Try it: Could you print only the lines from the one containing "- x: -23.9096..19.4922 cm" through the end of the listing below, unchanged?

The data:
┄┄┄┄┄┄┄┄┄┄

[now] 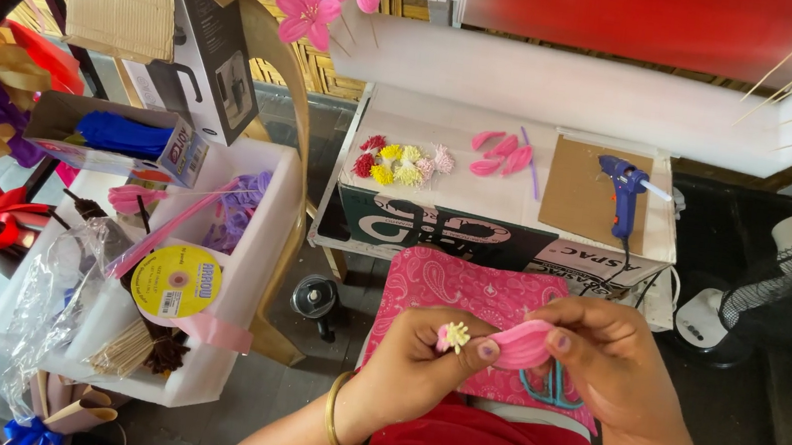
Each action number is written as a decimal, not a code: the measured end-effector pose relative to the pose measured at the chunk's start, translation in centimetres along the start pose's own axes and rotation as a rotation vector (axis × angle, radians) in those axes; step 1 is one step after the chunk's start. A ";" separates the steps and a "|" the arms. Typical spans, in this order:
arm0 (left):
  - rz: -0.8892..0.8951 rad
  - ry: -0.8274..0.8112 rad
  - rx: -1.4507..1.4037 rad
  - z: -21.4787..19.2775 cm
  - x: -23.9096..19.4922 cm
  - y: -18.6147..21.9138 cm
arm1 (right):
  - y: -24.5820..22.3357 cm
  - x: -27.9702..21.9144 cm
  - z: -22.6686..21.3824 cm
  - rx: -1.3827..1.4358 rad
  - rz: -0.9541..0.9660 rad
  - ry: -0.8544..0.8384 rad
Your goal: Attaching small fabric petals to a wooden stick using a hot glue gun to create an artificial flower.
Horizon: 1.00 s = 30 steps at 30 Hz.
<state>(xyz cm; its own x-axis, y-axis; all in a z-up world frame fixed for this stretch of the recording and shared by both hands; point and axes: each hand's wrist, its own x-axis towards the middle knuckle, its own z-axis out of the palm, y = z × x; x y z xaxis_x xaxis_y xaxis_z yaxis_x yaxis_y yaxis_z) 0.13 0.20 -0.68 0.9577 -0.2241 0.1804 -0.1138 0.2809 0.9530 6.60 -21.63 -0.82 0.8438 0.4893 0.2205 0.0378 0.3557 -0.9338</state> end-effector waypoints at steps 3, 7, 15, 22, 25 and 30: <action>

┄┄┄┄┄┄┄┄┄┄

Answer space:
  - x: -23.9096..19.4922 cm
  - y: -18.6147..21.9138 cm
arm1 (right):
  - y: -24.5820..22.3357 cm
  - x: -27.9702..21.9144 cm
  - z: -22.6686..21.3824 cm
  - rx: -1.3827..1.4358 rad
  - rz: -0.9541..0.9660 rad
  - ry: -0.8544..0.8384 rad
Your goal: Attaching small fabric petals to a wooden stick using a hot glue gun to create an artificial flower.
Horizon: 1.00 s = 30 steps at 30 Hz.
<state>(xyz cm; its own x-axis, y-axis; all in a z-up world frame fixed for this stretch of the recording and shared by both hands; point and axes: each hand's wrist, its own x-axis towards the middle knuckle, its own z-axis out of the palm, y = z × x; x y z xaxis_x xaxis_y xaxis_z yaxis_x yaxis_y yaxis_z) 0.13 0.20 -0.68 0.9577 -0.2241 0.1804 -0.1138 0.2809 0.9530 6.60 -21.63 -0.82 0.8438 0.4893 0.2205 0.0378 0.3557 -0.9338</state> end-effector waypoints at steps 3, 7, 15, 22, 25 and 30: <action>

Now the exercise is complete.